◆ WORK ORDER
Line count for "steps": give how many lines in the data below contain it, with no other words.

◆ COLLECTED DATA
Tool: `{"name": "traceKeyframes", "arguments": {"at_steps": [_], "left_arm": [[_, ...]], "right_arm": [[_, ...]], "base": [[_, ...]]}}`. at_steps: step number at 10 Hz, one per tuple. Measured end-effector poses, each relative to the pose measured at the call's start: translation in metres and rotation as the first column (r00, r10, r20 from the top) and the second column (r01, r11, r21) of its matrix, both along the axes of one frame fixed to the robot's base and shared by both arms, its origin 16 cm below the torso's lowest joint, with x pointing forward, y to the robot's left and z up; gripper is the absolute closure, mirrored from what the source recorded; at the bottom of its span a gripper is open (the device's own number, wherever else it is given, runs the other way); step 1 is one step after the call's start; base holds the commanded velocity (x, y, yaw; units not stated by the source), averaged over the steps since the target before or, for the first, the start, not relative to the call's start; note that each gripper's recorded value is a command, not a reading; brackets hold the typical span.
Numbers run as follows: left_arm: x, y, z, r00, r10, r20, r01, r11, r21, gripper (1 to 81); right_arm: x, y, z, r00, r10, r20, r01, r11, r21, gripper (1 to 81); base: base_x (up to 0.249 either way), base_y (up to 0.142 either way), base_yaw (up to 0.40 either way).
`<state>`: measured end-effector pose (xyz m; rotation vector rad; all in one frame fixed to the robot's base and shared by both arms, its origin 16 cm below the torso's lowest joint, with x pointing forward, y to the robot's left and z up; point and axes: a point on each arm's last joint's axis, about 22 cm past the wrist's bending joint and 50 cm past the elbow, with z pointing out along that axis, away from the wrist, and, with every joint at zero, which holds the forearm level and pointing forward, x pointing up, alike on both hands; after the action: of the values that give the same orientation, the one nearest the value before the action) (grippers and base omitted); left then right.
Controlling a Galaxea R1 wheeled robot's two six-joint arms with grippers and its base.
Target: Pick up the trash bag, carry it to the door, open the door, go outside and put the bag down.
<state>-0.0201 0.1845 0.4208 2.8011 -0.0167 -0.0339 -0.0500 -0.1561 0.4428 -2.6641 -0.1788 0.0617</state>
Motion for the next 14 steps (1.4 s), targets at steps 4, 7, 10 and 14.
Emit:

◆ ANSWER TO THIS EXERCISE
2